Cam had never been a man inclined to consider the past. When a person left, she was gone. When an event was over, it might as well never have happened.


They’d met at a craft fair in Vermont when Cam was just getting started with his woodworking.

“Cam,” he said, when she’d stopped to inspect a bowl, running her finger over the smooth interior. It took Eleanor a moment to understand he was speaking to her.

“I thought you’d never stop at my table.”

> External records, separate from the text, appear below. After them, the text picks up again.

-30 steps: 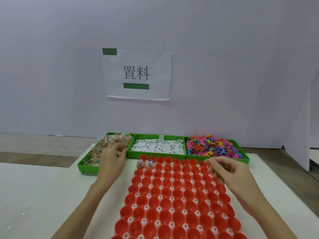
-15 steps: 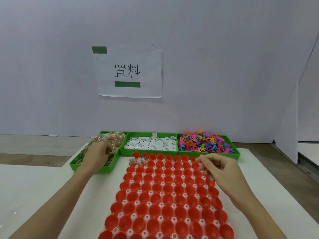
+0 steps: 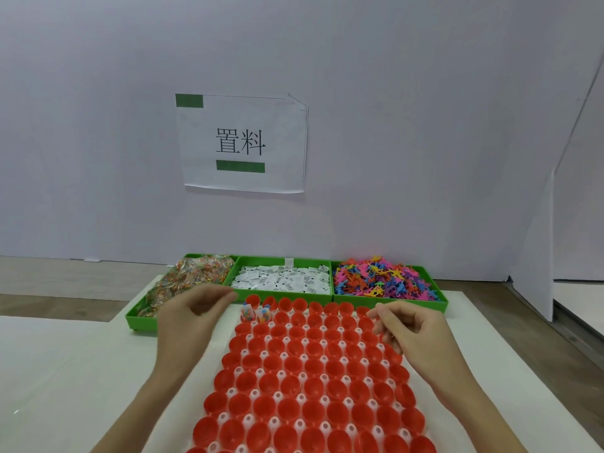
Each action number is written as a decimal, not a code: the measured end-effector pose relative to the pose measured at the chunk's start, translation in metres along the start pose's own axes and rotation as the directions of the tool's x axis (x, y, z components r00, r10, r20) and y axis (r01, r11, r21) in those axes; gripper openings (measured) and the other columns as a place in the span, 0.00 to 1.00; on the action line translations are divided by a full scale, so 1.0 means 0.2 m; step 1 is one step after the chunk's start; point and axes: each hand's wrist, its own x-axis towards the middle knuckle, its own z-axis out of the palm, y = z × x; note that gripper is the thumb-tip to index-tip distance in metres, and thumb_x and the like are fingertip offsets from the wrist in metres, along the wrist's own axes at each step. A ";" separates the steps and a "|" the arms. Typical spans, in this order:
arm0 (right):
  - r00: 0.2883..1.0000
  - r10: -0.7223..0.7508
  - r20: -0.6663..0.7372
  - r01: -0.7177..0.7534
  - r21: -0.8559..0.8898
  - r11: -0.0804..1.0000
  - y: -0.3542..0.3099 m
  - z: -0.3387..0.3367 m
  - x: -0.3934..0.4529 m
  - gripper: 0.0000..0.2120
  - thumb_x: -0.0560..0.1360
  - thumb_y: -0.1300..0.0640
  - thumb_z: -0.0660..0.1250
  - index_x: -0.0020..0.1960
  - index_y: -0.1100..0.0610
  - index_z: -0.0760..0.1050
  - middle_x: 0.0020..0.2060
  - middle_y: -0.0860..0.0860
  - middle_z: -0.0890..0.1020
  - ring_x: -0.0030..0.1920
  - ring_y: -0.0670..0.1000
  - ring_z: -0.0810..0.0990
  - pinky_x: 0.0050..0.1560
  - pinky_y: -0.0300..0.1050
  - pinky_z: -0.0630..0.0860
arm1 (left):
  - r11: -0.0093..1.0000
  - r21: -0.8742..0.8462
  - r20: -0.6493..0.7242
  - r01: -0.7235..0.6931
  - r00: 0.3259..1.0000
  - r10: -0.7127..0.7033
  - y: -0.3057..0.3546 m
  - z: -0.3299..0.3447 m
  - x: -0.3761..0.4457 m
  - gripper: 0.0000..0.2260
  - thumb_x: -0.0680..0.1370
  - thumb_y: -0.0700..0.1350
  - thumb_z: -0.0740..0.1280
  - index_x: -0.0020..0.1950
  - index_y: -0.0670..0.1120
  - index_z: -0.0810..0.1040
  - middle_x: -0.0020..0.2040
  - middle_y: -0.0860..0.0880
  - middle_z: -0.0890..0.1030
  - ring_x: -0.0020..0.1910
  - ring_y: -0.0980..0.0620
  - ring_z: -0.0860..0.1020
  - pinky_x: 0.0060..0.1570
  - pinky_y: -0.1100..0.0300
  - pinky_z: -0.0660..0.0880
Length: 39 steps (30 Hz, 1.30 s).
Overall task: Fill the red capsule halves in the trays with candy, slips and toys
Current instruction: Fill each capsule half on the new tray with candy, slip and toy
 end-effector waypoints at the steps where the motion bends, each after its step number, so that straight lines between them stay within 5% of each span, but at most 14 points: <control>1: 1.000 0.002 0.007 -0.002 -0.002 1.000 0.00 0.00 -0.01 0.12 0.80 0.55 0.68 0.42 0.45 0.86 0.34 0.52 0.85 0.31 0.45 0.79 0.32 0.33 0.74 | 0.999 -0.039 0.036 0.023 0.999 -0.021 0.01 0.02 -0.03 0.07 0.72 0.43 0.78 0.45 0.55 0.88 0.41 0.57 0.87 0.41 0.61 0.84 0.43 0.72 0.78; 5: 1.000 0.000 0.010 0.000 -0.047 0.999 -0.03 0.03 -0.02 0.10 0.80 0.57 0.69 0.44 0.48 0.86 0.35 0.52 0.85 0.31 0.43 0.79 0.33 0.32 0.74 | 0.994 -0.097 0.119 0.052 0.992 -0.040 0.04 0.05 -0.08 0.07 0.74 0.38 0.77 0.47 0.51 0.87 0.41 0.54 0.88 0.41 0.58 0.86 0.44 0.69 0.80; 12: 0.988 -0.091 0.125 0.136 -0.421 0.897 -0.08 0.29 0.26 0.05 0.79 0.55 0.70 0.50 0.48 0.85 0.36 0.39 0.84 0.41 0.36 0.82 0.44 0.25 0.74 | 0.973 -0.204 0.177 0.105 0.982 -0.069 0.05 0.05 -0.10 0.09 0.75 0.37 0.75 0.51 0.48 0.86 0.42 0.50 0.87 0.41 0.51 0.87 0.46 0.62 0.83; 17: 0.969 -0.066 0.238 0.197 -0.582 0.789 -0.02 0.50 0.62 0.08 0.80 0.59 0.69 0.52 0.59 0.87 0.48 0.51 0.88 0.40 0.42 0.80 0.47 0.36 0.76 | 0.977 -0.193 0.193 0.089 0.980 -0.051 0.05 0.04 -0.11 0.09 0.75 0.37 0.75 0.52 0.49 0.86 0.41 0.51 0.88 0.41 0.53 0.87 0.46 0.63 0.82; 19: 0.960 -0.018 0.279 0.194 -0.618 0.762 0.04 0.56 0.72 0.08 0.80 0.58 0.70 0.51 0.61 0.87 0.50 0.53 0.88 0.33 0.38 0.76 0.40 0.32 0.72 | 0.977 -0.194 0.176 0.092 0.983 -0.057 0.05 0.03 -0.10 0.09 0.75 0.37 0.75 0.51 0.49 0.86 0.41 0.51 0.88 0.40 0.53 0.87 0.45 0.64 0.82; 22: 0.951 0.066 0.303 0.169 -0.684 0.709 0.13 0.64 0.79 0.15 0.79 0.54 0.72 0.46 0.67 0.85 0.44 0.55 0.88 0.25 0.41 0.71 0.31 0.30 0.66 | 0.978 -0.183 0.168 0.098 0.984 -0.067 0.04 0.03 -0.10 0.08 0.75 0.38 0.76 0.51 0.49 0.87 0.41 0.51 0.87 0.40 0.53 0.87 0.45 0.65 0.82; 25: 0.951 0.128 0.280 0.121 -0.722 0.681 0.19 0.69 0.81 0.19 0.76 0.50 0.74 0.43 0.69 0.84 0.38 0.56 0.87 0.27 0.47 0.75 0.36 0.36 0.73 | 0.978 -0.185 0.181 0.102 0.981 -0.068 0.04 0.04 -0.11 0.07 0.75 0.39 0.76 0.50 0.50 0.87 0.41 0.51 0.87 0.40 0.53 0.87 0.45 0.62 0.83; 30: 0.962 0.117 0.248 0.109 -0.738 0.666 0.20 0.71 0.84 0.13 0.73 0.53 0.78 0.44 0.64 0.85 0.43 0.56 0.87 0.41 0.50 0.84 0.49 0.42 0.81 | 0.978 -0.176 0.179 0.111 0.981 -0.079 0.03 0.04 -0.11 0.08 0.75 0.39 0.76 0.50 0.51 0.87 0.41 0.52 0.87 0.40 0.52 0.87 0.45 0.61 0.83; 33: 0.962 0.114 0.248 0.119 -0.756 0.644 0.18 0.71 0.85 0.06 0.75 0.61 0.75 0.46 0.64 0.85 0.45 0.57 0.87 0.45 0.52 0.85 0.46 0.40 0.80 | 0.977 -0.175 0.182 0.121 0.979 -0.089 0.02 0.04 -0.11 0.08 0.75 0.38 0.76 0.50 0.51 0.87 0.42 0.51 0.87 0.40 0.52 0.87 0.46 0.60 0.83; 39: 0.970 0.064 0.236 0.149 -0.776 0.613 0.18 0.67 0.82 0.13 0.75 0.66 0.68 0.32 0.66 0.77 0.32 0.59 0.82 0.31 0.53 0.77 0.41 0.50 0.83 | 0.980 -0.166 0.178 0.111 0.981 -0.081 0.03 0.04 -0.10 0.08 0.75 0.38 0.76 0.49 0.51 0.87 0.41 0.51 0.87 0.40 0.52 0.87 0.44 0.64 0.82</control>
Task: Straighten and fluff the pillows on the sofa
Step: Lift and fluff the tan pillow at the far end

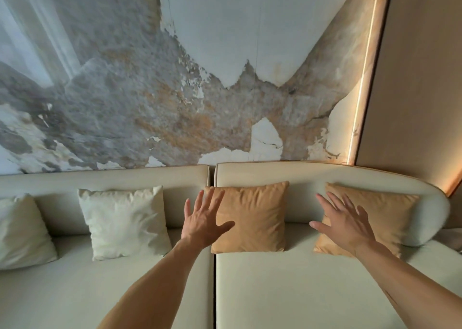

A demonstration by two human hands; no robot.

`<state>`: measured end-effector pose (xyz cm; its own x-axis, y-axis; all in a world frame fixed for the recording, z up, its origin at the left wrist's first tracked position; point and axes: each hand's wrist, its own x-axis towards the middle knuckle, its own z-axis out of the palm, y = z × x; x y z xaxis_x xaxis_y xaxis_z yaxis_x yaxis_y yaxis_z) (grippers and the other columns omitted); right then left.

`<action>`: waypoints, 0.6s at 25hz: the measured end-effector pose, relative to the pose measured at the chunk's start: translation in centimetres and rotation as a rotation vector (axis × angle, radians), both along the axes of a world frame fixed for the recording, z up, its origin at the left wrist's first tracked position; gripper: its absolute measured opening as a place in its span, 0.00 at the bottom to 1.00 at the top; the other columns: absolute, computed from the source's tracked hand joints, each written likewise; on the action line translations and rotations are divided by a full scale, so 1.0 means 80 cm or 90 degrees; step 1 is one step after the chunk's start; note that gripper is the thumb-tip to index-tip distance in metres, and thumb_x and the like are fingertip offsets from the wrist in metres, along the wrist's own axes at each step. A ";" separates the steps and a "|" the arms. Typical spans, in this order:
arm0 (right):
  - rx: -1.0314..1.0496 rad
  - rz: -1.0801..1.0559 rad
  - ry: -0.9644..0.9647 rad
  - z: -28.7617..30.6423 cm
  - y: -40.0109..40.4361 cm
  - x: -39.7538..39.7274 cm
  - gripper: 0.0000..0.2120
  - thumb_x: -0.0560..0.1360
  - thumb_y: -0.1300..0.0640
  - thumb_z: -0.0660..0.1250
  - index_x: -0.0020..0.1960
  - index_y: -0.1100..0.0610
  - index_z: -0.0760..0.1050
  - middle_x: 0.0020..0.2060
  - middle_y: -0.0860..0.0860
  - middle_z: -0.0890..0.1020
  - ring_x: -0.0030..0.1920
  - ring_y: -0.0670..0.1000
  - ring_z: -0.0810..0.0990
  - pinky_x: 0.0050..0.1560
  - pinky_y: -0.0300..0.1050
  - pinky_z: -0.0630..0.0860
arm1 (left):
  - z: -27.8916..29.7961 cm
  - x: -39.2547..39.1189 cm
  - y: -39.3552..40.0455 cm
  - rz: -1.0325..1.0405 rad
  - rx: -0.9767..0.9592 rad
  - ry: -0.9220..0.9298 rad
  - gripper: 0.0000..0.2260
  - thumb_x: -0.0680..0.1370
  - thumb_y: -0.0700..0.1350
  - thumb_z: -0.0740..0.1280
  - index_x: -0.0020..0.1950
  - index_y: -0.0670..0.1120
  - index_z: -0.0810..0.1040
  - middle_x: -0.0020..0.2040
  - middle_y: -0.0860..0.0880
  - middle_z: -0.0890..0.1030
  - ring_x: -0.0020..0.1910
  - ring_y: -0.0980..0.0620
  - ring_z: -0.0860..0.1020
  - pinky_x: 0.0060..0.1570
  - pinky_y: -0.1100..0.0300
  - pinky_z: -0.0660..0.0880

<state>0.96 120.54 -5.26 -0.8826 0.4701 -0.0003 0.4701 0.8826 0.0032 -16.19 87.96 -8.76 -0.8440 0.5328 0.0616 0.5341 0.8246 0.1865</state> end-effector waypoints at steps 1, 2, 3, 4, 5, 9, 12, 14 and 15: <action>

He looked like an illustration out of an old book of Greek mythology she’d owned as a child, with that flowing red mane. His lanky presence was something she often registered (this was later) even before he walked into the room, ducking his head slightly as he passed through the doorway—a habit acquired from long experience of the many times he had hit his head on some low-hung New England lintel. He exuded utter self-assurance and a quality whose implications for her own life she would only understand later—a kind of coolness she never came close to possessing. Worries that consumed Eleanor rolled off his back, or seemed to. He didn’t hold on to things the way she did. He had an easier time than most letting go of things, and people, though she didn’t know that part yet.